• **Problem to work on**: Tell how many lines contain the string "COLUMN" in the material underneath; the reply is that number and no more.
[Information supplied Boundary: Start]
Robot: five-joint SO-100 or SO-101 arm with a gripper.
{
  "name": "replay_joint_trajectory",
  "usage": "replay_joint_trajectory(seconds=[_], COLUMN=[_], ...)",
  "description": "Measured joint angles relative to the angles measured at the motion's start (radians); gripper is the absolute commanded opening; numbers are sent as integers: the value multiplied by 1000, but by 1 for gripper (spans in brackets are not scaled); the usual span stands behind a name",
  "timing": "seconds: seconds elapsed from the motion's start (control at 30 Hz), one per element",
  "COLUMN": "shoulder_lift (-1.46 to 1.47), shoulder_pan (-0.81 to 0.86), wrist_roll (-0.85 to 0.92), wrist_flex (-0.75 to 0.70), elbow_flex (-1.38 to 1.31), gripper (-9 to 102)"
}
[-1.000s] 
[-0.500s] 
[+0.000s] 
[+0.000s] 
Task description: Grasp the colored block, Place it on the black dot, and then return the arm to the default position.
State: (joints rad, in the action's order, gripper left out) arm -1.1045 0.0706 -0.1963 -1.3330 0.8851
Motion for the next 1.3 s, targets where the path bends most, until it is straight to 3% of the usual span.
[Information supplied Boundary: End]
• **Solution for this task**: 2